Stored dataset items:
· · · · · · ·
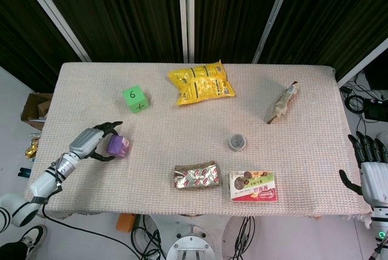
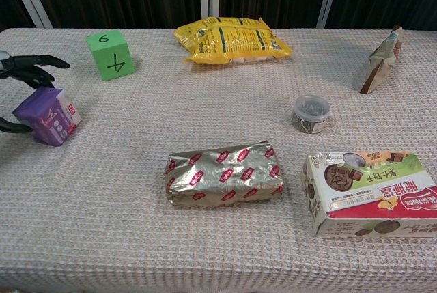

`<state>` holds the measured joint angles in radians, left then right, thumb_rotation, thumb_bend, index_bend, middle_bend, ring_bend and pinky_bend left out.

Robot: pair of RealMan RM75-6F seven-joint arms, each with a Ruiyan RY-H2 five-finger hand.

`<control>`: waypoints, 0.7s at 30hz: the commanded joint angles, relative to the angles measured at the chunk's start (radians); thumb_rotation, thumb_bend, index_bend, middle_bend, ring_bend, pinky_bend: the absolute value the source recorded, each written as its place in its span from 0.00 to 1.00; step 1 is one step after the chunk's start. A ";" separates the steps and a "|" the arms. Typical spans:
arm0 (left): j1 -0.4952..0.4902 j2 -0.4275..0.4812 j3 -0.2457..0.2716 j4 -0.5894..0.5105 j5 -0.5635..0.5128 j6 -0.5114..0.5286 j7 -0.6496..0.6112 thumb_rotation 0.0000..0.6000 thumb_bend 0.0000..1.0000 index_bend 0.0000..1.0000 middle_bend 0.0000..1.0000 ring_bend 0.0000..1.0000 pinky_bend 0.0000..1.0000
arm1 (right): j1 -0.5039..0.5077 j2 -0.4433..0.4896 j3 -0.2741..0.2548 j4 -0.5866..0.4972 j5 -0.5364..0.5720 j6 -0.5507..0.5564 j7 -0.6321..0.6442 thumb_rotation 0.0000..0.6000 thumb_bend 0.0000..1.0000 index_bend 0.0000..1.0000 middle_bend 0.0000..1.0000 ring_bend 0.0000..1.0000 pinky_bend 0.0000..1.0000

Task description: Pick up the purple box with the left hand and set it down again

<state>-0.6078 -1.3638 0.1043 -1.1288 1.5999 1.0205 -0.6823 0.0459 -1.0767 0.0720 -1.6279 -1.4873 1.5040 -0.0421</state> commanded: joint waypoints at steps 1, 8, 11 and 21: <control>-0.008 0.002 0.003 -0.004 -0.001 -0.023 -0.018 1.00 0.24 0.07 0.43 0.10 0.19 | 0.001 -0.001 -0.001 0.000 -0.001 -0.002 -0.002 1.00 0.21 0.00 0.00 0.00 0.00; -0.005 0.002 -0.014 -0.015 -0.006 -0.001 -0.068 1.00 0.29 0.13 0.55 0.15 0.19 | 0.002 -0.001 0.000 0.002 0.004 -0.005 0.001 1.00 0.21 0.00 0.00 0.00 0.00; -0.003 0.015 -0.022 -0.032 -0.005 0.016 -0.055 1.00 0.29 0.14 0.59 0.17 0.20 | 0.002 -0.001 0.001 0.004 0.005 -0.006 0.003 1.00 0.21 0.00 0.00 0.00 0.00; 0.064 0.046 -0.094 -0.233 -0.015 0.208 0.716 1.00 0.29 0.19 0.68 0.25 0.20 | 0.008 -0.009 -0.001 0.009 0.006 -0.019 0.002 1.00 0.21 0.00 0.00 0.00 0.00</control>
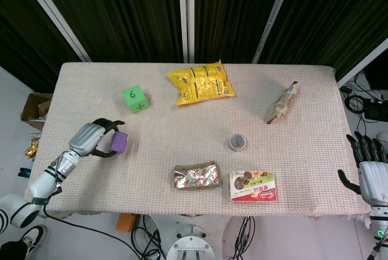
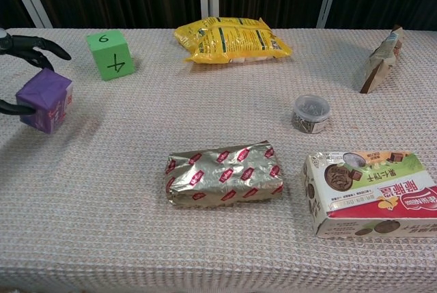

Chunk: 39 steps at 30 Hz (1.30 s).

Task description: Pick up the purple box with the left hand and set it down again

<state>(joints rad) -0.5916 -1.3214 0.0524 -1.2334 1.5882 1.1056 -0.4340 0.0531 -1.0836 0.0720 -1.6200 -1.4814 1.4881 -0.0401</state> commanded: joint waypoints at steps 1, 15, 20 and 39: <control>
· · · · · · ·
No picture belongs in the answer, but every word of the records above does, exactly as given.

`<state>` holds the measured joint angles in radians, left then right, thumb_rotation, thumb_bend, index_bend, middle_bend, ring_bend and pinky_bend left out.

Robot: pair of RealMan RM75-6F seven-joint arms, each with a Ruiyan RY-H2 five-finger hand.

`<control>`: waypoints, 0.7s at 30hz: the commanded joint angles, relative to the angles measured at the chunk's start (radians); thumb_rotation, thumb_bend, index_bend, middle_bend, ring_bend, pinky_bend: the absolute value the source recorded, each written as its place in its span from 0.00 to 1.00; step 1 is one step after the chunk's start. A ";" separates the steps and a "|" the arms. Typical spans:
arm0 (left): j1 -0.4952..0.4902 j2 -0.4275..0.4812 j3 -0.2457..0.2716 j4 -0.5894..0.5105 j5 -0.5635..0.5128 j6 -0.5114..0.5286 j7 -0.6496..0.6112 thumb_rotation 0.0000..0.6000 thumb_bend 0.0000..1.0000 index_bend 0.0000..1.0000 middle_bend 0.0000..1.0000 ring_bend 0.0000..1.0000 pinky_bend 0.0000..1.0000
arm1 (right): j1 -0.5039..0.5077 j2 -0.4433..0.4896 j3 -0.2741..0.2548 j4 -0.5866..0.4972 j5 -0.5364..0.5720 j6 -0.5507..0.5564 j7 -0.6321..0.6442 thumb_rotation 0.0000..0.6000 thumb_bend 0.0000..1.0000 index_bend 0.0000..1.0000 middle_bend 0.0000..1.0000 ring_bend 0.0000..1.0000 pinky_bend 0.0000..1.0000

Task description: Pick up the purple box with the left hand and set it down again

<state>-0.6078 -1.3638 0.1043 -1.1288 1.5999 1.0205 -0.6823 0.0459 -1.0767 0.0720 -1.6279 -1.4873 1.5040 -0.0421</state> commanded: joint waypoints at steps 1, 8, 11 and 21: <control>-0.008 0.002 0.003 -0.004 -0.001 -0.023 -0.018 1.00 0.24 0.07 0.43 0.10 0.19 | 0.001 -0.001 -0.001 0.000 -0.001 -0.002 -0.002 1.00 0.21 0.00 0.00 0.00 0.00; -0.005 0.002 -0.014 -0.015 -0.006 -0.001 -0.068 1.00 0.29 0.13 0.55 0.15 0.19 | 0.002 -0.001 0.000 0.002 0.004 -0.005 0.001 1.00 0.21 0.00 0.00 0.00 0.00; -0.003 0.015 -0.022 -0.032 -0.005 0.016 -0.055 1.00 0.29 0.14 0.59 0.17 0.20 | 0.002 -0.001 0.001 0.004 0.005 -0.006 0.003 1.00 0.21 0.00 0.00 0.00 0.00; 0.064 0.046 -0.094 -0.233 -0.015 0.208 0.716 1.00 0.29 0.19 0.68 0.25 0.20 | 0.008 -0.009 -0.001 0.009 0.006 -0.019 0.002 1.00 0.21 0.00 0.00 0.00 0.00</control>

Chunk: 39 steps at 30 Hz (1.30 s).

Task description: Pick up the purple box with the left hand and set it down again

<state>(joints rad) -0.5916 -1.3214 0.0524 -1.2334 1.5882 1.1056 -0.4340 0.0531 -1.0836 0.0720 -1.6200 -1.4814 1.4881 -0.0401</state> commanded: joint waypoints at steps 1, 15, 20 and 39: <control>

This exercise has been worked through to completion.